Customer Experience lessons from Kickstarter.
Crowdfunding has really taken off in the last 3-4 years. It has generated over $17.2 billion in North America alone in the year 2019. It was provided small businesses and entrepreneurs a new avenue to reach investors and funds previously unavailable. It represents another avenue where digital technologies have democratized the economy – making funds and investors available to anyone, simpler and easier.
From experience backing multiple projects on platforms like Kickstarter and Indiegogo, I’ve discovered some basic lessons that makes a difference between a good project and a poor one. Of course, crowdfunding essentially carries a risk where a product itself may not make it to market and investors all lose out. This is not about the risk but about how creators or project owners can create a better experience for their investors (or backers).
Communicate Fast and Early
Once you have put in some of your own money into a project, there is a sense of ownership. This applies to any organization essentially – you know have become a customer, whether or not you have received the product or service. First thing all backers (individuals who have invested in a crowdfund project) all want is information. Successful projects often communicate regularly and quickly. This also happens when things go well or when things go wrong. Keeping silent here results in a poor experience for backers. I realize that projects that do that result in my feeling more positive.

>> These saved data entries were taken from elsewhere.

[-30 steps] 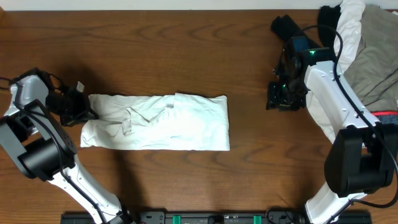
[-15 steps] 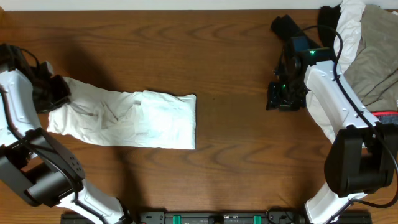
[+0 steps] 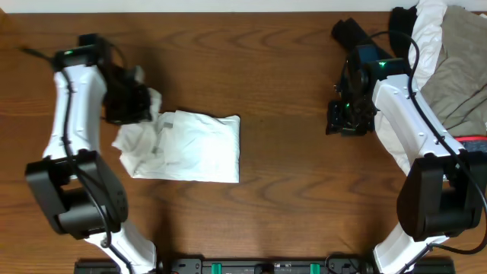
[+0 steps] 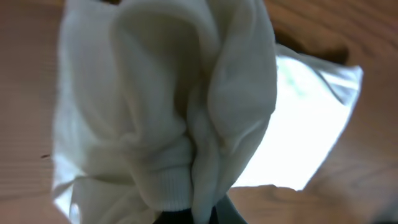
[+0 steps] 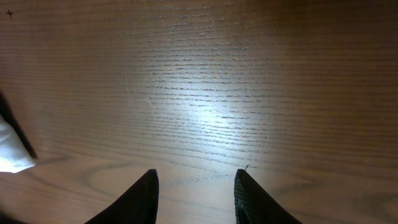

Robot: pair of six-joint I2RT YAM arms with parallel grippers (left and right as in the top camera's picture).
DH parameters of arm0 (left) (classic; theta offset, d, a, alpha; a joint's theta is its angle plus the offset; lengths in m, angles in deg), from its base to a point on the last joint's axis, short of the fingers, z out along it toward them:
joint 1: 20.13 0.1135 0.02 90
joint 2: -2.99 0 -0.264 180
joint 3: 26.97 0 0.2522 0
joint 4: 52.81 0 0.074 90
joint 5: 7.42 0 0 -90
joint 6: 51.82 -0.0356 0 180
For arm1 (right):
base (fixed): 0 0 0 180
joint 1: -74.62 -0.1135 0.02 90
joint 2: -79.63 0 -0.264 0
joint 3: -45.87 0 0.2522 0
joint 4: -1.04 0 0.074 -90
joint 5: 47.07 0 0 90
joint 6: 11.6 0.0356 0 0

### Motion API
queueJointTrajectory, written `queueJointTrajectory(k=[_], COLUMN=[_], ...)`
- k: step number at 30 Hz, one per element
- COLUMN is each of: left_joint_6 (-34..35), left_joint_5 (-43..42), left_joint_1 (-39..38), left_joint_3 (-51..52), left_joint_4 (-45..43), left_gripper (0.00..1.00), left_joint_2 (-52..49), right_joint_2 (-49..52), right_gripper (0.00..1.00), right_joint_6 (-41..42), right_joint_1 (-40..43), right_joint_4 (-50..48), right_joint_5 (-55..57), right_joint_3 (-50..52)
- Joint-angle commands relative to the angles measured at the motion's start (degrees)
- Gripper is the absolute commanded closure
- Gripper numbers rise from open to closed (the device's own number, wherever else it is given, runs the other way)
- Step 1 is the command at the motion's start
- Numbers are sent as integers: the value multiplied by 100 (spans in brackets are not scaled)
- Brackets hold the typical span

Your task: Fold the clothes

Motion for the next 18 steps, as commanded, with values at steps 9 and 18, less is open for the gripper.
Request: queueJointTrajectory(k=[9, 18], left_joint_6=[400, 723], left_joint_5=[304, 706], left_joint_1=[-1537, -2439], left_joint_3=[-37, -35], left_joint_4=[94, 177], left_gripper=[94, 94], left_joint_2=[92, 90], right_joint_2=[-129, -129], right_gripper=[62, 62], right_joint_6=[-87, -87], right_joint_1=[48, 48], right_joint_4=[20, 24], right_joint_5=[33, 33], right_joint_3=[-98, -98])
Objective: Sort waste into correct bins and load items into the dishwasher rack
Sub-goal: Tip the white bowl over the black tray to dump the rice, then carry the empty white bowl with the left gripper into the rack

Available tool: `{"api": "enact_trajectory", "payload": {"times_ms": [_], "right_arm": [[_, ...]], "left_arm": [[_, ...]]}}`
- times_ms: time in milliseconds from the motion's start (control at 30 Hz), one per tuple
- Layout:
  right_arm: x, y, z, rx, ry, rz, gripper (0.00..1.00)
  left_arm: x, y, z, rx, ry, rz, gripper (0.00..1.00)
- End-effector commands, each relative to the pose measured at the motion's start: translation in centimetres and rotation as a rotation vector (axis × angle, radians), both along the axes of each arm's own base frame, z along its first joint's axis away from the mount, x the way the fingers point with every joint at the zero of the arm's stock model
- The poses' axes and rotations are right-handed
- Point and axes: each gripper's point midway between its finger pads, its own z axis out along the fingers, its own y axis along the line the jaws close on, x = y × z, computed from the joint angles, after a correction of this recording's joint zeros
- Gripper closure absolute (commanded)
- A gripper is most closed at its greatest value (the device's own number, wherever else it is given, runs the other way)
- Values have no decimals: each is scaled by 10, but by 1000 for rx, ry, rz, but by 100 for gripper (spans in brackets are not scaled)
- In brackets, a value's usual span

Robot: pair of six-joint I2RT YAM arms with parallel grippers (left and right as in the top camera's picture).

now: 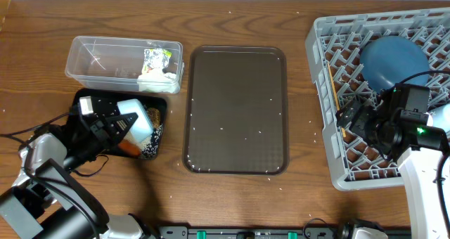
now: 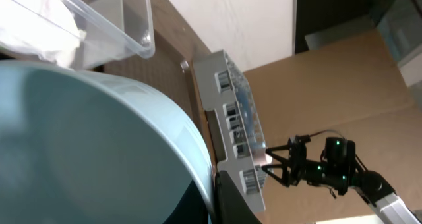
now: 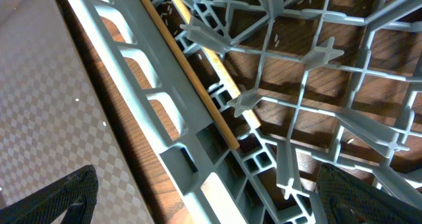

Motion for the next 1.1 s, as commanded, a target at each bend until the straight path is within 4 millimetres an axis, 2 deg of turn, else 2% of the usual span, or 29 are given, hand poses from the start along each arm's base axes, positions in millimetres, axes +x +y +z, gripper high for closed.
{"api": "enact_trajectory", "payload": {"times_ms": [0,100,233,333,433,600,700,833,967,1067], "right_arm": [[0,-1,-1,-4,-1,5,1],[1,6,0,14,-10,46,2],[4,22,3,26,-39,155,2],[5,30,5,29,-50,193,2],[8,39,7,44,-70,223,1],[13,52,13,84,-104,263,1],[12,64,16,118,-121,324,1],[9,78,18,123,-144,434,1],[9,74,17,102,-140,427,1],[11,64,18,116,-136,352,1]], "left_arm": [[-4,-21,-6,44,12,-79,94],[-7,-46,-3,102,-3,-179,94],[-14,-92,10,239,-58,-369,94],[-21,-121,11,415,-46,-498,94],[-27,-146,6,662,-45,-587,94],[-30,-184,4,898,-128,-623,94],[-39,-210,4,942,-209,-688,94],[-38,-233,7,968,-240,-665,94],[-26,-264,31,851,-271,-568,94],[-14,-288,59,723,-333,-504,94]]}}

You will see that in many projects, backers end up calling for news so many creators are failing this crucial step. Understandably, majority of projects are created by entrepreneurs or small teams so they may be overly stretched in terms of doing so many things trying to get the projects off the ground. That said, it is equally important to also ensure communications to backers are of priority in order to have a good experience for backers. It still applies, in fact more so in crowdfunding that word of mouth marketing is a key advantage!
When things go wrong or delayed, backers will be invariably upset. For any invention or creation – whether product or service, there will be the invariable bump in the road. When that happens, backers get upset. Also, with backers, the understanding of how crowdfunding works varies. For experienced backers, they may understand that the investments are part of bringing the product or service to life along with the associated risks compared to buying pre-made product off the shelf. Newer backers don’t have this understanding generally so the volume of inquiries or complains when things go off-track is much higher than a typical retailer or vendor.
Therefore, being responsive goes a long way in smoothing out the bumpy customer experience when crowdfunding. At some point, this may be overwhelming to the small team behind the project and quite likely, it is something generally overlooked when the excitement of bringing a new idea to market. That’s why I do recommend that CX needs to be integral to any business strategy. If most projects take this into consideration, quite likely they may need additional help. I believer that factoring in resources for customer service may improve a project’s success rate.
Things go wrong all the time. I’ve written here before about how service recovery can be greater that delivering great service. The risks of crowdfunding is clearly much higher than buying a product on amazon.com or Alibaba. Most common occurrence is that delays happen because there are many unforeseen issues that impact time to market. While creators usually factor buffer time, it usually is more optimistic than reality. Afterall, you need to balance “marketing” needs and production needs. The saying is that to under promise and over deliver but in this case, if a project has a long delivery time, it may not attract backers. Backers obviously have invested some money in the project so they do expect some honesty when things get delayed or wrong. Misleading backers will not only damage the customer experience but also the brand in the long run.
I have backed about a dozen projects on the two large crowdfunding platforms – Kickstarter and Indiegogo. One product failed completely to materialize. Overall, I realized the projects I share with friends or family or even promote are those projects where they’ve done the three things above well and consistently. Don’t forget that during the rush to create your latest idea, all of those behind you, backing you need and have the right to know how things are going. Keep creating!